• [WORK REQUEST]
The entries below are to be repeated exactly as they stand.
EXERCISE MATERIALS Block Start
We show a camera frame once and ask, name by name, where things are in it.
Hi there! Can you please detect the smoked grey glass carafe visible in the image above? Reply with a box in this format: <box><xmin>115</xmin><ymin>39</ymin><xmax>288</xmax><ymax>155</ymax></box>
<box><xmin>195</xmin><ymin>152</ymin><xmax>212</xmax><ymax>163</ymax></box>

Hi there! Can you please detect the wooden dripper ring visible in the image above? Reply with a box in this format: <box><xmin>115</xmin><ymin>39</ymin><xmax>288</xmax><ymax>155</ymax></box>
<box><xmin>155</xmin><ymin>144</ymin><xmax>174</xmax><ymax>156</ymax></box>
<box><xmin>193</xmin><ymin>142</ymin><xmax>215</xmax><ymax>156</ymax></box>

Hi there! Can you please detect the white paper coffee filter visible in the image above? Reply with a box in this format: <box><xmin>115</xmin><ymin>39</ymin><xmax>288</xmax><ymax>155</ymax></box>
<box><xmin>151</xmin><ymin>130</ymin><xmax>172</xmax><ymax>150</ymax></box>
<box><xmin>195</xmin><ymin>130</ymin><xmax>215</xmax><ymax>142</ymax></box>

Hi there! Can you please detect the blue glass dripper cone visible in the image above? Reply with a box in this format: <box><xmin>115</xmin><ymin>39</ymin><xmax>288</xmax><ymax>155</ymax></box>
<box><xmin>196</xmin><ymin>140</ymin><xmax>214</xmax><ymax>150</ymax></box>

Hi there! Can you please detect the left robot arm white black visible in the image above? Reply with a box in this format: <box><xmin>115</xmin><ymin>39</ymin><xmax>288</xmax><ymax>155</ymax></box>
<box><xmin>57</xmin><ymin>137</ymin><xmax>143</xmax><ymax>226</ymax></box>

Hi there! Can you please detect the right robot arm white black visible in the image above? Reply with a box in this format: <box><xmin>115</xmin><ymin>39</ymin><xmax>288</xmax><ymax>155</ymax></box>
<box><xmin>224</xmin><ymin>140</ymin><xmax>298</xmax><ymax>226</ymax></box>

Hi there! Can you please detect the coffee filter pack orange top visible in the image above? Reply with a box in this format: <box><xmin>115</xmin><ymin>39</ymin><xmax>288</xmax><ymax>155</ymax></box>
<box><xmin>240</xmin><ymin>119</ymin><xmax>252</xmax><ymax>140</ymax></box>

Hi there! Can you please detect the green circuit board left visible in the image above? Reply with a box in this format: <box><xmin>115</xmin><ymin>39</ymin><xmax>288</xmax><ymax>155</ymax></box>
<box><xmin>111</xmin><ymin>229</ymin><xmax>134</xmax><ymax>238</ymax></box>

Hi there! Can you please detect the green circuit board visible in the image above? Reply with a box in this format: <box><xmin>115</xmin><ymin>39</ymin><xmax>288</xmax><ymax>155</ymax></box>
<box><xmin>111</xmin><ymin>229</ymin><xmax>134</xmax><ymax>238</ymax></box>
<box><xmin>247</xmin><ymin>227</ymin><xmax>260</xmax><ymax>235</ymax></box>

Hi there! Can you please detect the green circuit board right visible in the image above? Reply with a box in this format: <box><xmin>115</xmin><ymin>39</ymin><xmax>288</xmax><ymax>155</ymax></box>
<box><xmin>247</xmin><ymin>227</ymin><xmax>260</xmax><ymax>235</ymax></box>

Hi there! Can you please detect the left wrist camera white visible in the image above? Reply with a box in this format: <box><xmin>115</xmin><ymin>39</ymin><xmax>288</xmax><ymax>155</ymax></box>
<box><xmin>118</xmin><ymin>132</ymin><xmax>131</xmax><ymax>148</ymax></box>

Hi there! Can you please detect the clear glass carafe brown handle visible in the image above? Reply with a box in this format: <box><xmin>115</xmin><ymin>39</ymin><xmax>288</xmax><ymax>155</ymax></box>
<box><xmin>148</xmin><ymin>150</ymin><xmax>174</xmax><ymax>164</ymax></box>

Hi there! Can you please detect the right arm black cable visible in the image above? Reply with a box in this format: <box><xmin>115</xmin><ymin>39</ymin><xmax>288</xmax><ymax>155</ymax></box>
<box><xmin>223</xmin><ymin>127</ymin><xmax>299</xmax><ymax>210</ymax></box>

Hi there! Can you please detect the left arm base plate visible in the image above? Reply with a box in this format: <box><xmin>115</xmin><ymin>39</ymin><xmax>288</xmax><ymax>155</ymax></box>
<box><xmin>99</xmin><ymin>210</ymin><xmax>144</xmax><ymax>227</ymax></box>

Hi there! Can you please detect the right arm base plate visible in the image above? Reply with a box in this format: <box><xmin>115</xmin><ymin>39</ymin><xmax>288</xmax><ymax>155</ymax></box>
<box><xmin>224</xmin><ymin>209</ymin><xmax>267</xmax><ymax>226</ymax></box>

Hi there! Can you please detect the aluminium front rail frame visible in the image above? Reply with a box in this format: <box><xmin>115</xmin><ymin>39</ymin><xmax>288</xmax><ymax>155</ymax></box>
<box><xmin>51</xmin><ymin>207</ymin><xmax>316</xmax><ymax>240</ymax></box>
EXERCISE MATERIALS Block End
• [WORKED SOLUTION]
We show a camera frame once and ask, name by name, where things are in it.
Hi there! Can you please detect the smoked grey glass carafe visible in the image above? Reply with a box in this format: <box><xmin>115</xmin><ymin>39</ymin><xmax>288</xmax><ymax>155</ymax></box>
<box><xmin>195</xmin><ymin>152</ymin><xmax>212</xmax><ymax>163</ymax></box>

Hi there! Can you please detect the wooden dripper ring visible in the image above? Reply with a box in this format: <box><xmin>115</xmin><ymin>39</ymin><xmax>288</xmax><ymax>155</ymax></box>
<box><xmin>155</xmin><ymin>144</ymin><xmax>174</xmax><ymax>156</ymax></box>
<box><xmin>193</xmin><ymin>142</ymin><xmax>215</xmax><ymax>156</ymax></box>

Hi there! Can you please detect the white paper coffee filter visible in the image above? Reply with a box in this format: <box><xmin>115</xmin><ymin>39</ymin><xmax>288</xmax><ymax>155</ymax></box>
<box><xmin>151</xmin><ymin>130</ymin><xmax>172</xmax><ymax>150</ymax></box>
<box><xmin>195</xmin><ymin>130</ymin><xmax>215</xmax><ymax>142</ymax></box>

Hi there! Can you please detect the blue glass dripper cone visible in the image above? Reply with a box in this format: <box><xmin>115</xmin><ymin>39</ymin><xmax>288</xmax><ymax>155</ymax></box>
<box><xmin>196</xmin><ymin>140</ymin><xmax>214</xmax><ymax>150</ymax></box>

Hi there! Can you please detect the left robot arm white black visible in the image above? Reply with a box in this format: <box><xmin>115</xmin><ymin>39</ymin><xmax>288</xmax><ymax>155</ymax></box>
<box><xmin>57</xmin><ymin>137</ymin><xmax>143</xmax><ymax>226</ymax></box>

Hi there! Can you please detect the right robot arm white black visible in the image above? Reply with a box in this format: <box><xmin>115</xmin><ymin>39</ymin><xmax>288</xmax><ymax>155</ymax></box>
<box><xmin>224</xmin><ymin>140</ymin><xmax>298</xmax><ymax>226</ymax></box>

Hi there! Can you please detect the coffee filter pack orange top visible in the image above? Reply with a box in this format: <box><xmin>115</xmin><ymin>39</ymin><xmax>288</xmax><ymax>155</ymax></box>
<box><xmin>240</xmin><ymin>119</ymin><xmax>252</xmax><ymax>140</ymax></box>

Hi there! Can you please detect the green circuit board left visible in the image above? Reply with a box in this format: <box><xmin>115</xmin><ymin>39</ymin><xmax>288</xmax><ymax>155</ymax></box>
<box><xmin>111</xmin><ymin>229</ymin><xmax>134</xmax><ymax>238</ymax></box>

Hi there! Can you please detect the green circuit board visible in the image above? Reply with a box in this format: <box><xmin>115</xmin><ymin>39</ymin><xmax>288</xmax><ymax>155</ymax></box>
<box><xmin>111</xmin><ymin>229</ymin><xmax>134</xmax><ymax>238</ymax></box>
<box><xmin>247</xmin><ymin>227</ymin><xmax>260</xmax><ymax>235</ymax></box>

Hi there! Can you please detect the green circuit board right visible in the image above? Reply with a box in this format: <box><xmin>115</xmin><ymin>39</ymin><xmax>288</xmax><ymax>155</ymax></box>
<box><xmin>247</xmin><ymin>227</ymin><xmax>260</xmax><ymax>235</ymax></box>

Hi there! Can you please detect the left wrist camera white visible in the image above? Reply with a box in this format: <box><xmin>115</xmin><ymin>39</ymin><xmax>288</xmax><ymax>155</ymax></box>
<box><xmin>118</xmin><ymin>132</ymin><xmax>131</xmax><ymax>148</ymax></box>

Hi there! Can you please detect the clear glass carafe brown handle visible in the image above? Reply with a box in this format: <box><xmin>115</xmin><ymin>39</ymin><xmax>288</xmax><ymax>155</ymax></box>
<box><xmin>148</xmin><ymin>150</ymin><xmax>174</xmax><ymax>164</ymax></box>

Hi there! Can you please detect the right arm black cable visible in the image above? Reply with a box in this format: <box><xmin>115</xmin><ymin>39</ymin><xmax>288</xmax><ymax>155</ymax></box>
<box><xmin>223</xmin><ymin>127</ymin><xmax>299</xmax><ymax>210</ymax></box>

Hi there! Can you please detect the left arm base plate visible in the image above? Reply with a box in this format: <box><xmin>115</xmin><ymin>39</ymin><xmax>288</xmax><ymax>155</ymax></box>
<box><xmin>99</xmin><ymin>210</ymin><xmax>144</xmax><ymax>227</ymax></box>

Hi there! Can you please detect the right arm base plate visible in the image above? Reply with a box in this format: <box><xmin>115</xmin><ymin>39</ymin><xmax>288</xmax><ymax>155</ymax></box>
<box><xmin>224</xmin><ymin>209</ymin><xmax>267</xmax><ymax>226</ymax></box>

Hi there! Can you please detect the aluminium front rail frame visible in the image above? Reply with a box in this format: <box><xmin>115</xmin><ymin>39</ymin><xmax>288</xmax><ymax>155</ymax></box>
<box><xmin>51</xmin><ymin>207</ymin><xmax>316</xmax><ymax>240</ymax></box>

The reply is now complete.